### Your task:
Where the records below reach the line containing "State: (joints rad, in", start transcribing, and end with the line containing "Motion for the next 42", exactly and with nothing else added.

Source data
===============

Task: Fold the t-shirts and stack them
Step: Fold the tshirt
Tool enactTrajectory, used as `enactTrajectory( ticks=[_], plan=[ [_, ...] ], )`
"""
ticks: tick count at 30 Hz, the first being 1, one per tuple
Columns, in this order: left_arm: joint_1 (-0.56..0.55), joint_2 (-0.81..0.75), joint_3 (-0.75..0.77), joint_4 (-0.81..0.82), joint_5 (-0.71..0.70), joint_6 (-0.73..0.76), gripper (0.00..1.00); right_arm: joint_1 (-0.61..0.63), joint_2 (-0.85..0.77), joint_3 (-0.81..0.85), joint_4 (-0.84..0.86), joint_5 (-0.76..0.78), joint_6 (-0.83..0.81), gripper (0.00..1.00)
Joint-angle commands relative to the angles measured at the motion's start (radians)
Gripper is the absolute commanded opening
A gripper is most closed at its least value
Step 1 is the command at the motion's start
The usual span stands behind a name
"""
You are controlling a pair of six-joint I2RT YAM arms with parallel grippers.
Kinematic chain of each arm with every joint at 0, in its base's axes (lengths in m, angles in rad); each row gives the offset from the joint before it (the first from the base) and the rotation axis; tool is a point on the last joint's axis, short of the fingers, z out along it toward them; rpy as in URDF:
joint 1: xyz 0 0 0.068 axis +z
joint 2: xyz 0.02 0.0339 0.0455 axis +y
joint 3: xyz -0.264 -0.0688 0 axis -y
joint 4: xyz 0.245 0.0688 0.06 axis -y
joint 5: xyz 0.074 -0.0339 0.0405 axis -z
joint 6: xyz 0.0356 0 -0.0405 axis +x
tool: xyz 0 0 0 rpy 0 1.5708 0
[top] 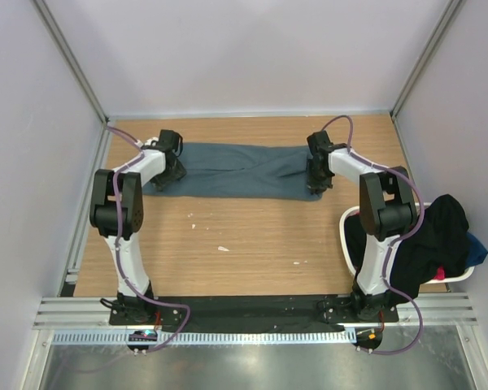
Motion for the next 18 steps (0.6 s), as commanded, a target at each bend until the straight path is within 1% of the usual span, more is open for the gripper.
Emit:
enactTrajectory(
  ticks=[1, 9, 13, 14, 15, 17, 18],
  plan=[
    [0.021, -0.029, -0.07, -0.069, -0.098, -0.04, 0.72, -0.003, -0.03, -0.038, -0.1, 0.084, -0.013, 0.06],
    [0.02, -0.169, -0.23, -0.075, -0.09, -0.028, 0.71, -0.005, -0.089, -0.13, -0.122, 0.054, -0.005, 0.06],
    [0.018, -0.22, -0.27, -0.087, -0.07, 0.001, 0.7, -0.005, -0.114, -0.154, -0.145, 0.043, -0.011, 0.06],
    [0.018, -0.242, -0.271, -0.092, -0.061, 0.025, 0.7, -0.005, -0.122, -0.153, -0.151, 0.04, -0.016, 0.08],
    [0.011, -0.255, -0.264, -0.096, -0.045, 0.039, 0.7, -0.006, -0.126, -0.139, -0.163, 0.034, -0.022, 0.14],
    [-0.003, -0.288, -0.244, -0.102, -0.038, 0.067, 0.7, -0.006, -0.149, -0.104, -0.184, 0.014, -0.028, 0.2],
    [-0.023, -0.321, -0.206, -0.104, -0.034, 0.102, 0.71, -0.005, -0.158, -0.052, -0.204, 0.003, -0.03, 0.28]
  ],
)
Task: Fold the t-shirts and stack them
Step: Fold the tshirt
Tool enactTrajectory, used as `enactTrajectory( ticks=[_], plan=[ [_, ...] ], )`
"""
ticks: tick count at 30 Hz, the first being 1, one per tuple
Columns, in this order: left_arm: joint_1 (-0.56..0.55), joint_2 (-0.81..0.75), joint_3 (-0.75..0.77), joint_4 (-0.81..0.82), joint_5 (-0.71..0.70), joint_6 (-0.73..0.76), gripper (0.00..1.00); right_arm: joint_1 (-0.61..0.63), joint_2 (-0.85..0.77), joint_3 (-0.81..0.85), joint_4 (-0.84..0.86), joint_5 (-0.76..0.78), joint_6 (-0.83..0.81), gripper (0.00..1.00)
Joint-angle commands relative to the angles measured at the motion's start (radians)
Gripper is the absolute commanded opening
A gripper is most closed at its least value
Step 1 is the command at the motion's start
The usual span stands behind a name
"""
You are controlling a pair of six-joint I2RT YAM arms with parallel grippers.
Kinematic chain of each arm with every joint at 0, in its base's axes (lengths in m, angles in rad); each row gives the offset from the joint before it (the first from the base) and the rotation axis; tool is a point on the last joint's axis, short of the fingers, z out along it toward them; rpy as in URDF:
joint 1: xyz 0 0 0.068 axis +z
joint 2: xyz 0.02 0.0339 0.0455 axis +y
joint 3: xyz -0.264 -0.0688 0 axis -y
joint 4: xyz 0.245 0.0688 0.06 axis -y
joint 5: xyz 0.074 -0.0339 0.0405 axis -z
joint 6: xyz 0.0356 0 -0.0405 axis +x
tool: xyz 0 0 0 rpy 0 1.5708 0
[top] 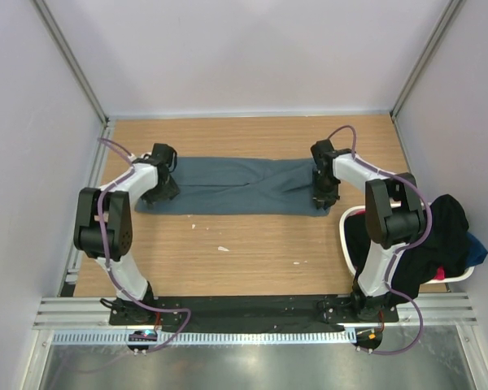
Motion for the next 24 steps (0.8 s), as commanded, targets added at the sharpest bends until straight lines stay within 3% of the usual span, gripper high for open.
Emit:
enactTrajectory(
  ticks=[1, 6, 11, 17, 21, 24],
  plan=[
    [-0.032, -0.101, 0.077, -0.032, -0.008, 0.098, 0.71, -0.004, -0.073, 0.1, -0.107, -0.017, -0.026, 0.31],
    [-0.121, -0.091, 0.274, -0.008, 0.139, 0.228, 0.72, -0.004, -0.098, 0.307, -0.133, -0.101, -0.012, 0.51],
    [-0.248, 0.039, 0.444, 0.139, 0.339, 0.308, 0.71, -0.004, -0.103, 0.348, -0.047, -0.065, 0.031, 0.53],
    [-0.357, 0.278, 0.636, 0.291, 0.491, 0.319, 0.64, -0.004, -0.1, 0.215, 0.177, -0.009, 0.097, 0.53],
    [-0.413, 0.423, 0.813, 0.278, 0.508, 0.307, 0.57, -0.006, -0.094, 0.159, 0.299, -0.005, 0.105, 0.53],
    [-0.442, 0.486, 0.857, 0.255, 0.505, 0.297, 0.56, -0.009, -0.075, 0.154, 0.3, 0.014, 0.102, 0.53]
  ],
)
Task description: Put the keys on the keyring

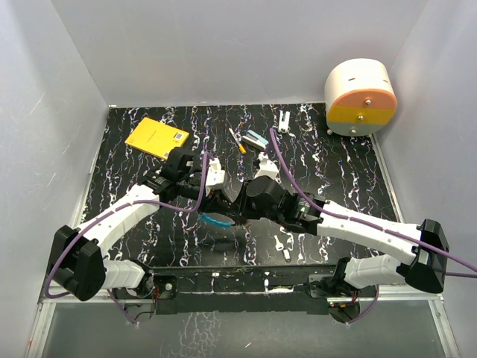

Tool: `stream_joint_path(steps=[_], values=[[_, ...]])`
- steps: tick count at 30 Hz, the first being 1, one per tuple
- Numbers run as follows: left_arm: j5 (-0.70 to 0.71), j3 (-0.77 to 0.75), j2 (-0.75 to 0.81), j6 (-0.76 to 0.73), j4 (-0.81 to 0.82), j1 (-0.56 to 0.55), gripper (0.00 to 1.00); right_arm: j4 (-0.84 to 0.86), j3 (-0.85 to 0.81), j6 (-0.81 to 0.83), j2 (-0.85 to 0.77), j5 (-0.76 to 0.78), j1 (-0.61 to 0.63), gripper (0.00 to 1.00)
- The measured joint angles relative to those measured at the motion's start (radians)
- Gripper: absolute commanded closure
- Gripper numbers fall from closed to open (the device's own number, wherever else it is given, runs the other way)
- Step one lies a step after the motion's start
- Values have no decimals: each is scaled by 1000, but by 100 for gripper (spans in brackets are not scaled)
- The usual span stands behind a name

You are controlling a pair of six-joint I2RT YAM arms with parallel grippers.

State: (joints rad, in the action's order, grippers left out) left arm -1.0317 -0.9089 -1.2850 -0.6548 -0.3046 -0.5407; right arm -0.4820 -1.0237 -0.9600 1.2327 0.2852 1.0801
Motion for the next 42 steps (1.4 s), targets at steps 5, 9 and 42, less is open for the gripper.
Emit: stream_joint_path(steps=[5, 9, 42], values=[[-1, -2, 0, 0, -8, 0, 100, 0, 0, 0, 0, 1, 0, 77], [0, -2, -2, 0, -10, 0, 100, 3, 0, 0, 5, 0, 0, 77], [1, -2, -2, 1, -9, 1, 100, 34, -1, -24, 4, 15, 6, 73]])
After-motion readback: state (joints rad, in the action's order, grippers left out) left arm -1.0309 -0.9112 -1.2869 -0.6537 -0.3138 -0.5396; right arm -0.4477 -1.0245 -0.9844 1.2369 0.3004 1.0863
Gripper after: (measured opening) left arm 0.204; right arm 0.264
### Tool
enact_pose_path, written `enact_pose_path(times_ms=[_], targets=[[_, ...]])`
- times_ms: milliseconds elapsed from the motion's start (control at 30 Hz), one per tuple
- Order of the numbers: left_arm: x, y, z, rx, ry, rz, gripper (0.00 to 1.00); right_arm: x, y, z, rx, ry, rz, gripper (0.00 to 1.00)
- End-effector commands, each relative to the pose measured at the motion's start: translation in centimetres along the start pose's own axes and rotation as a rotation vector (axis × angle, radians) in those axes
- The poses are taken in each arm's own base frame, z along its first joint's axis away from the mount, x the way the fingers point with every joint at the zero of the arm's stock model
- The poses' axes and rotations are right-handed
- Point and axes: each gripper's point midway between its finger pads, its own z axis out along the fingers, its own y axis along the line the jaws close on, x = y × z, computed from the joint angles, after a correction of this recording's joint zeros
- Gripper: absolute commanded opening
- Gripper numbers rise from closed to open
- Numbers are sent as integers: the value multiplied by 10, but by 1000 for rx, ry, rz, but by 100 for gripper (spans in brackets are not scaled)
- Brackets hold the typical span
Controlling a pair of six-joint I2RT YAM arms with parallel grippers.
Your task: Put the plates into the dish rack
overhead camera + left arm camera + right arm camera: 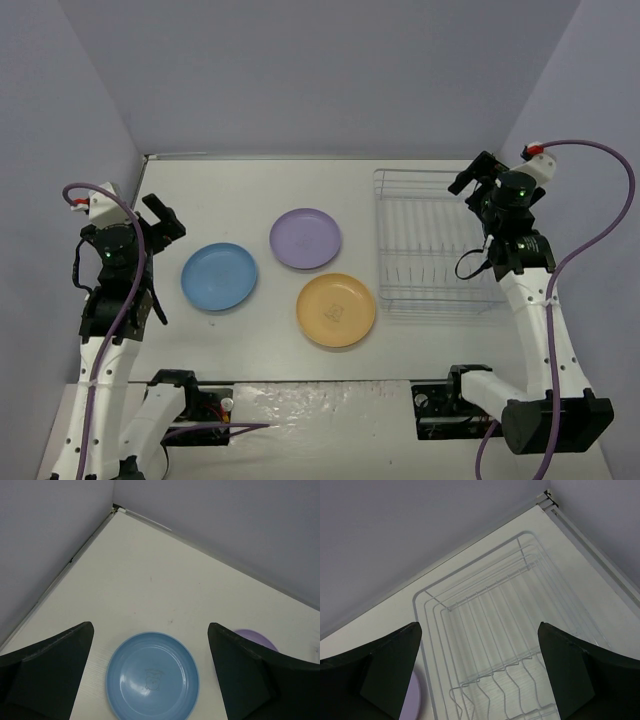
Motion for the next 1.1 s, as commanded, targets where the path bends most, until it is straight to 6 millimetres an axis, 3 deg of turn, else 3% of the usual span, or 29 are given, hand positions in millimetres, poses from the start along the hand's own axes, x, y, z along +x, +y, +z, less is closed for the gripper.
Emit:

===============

### Answer section:
State: (joints rad, in the action's order, grippers left out) left arm -1.0317 -0.9089 -1.2850 -0.6548 -0.3046 -0.5407; right arm -0.4820 -1.0237 -0.9600 1.2327 0.2852 1.0801
Motion for the next 42 steps (1.4 s), targets at steps 5, 9 and 42, less is open for the gripper.

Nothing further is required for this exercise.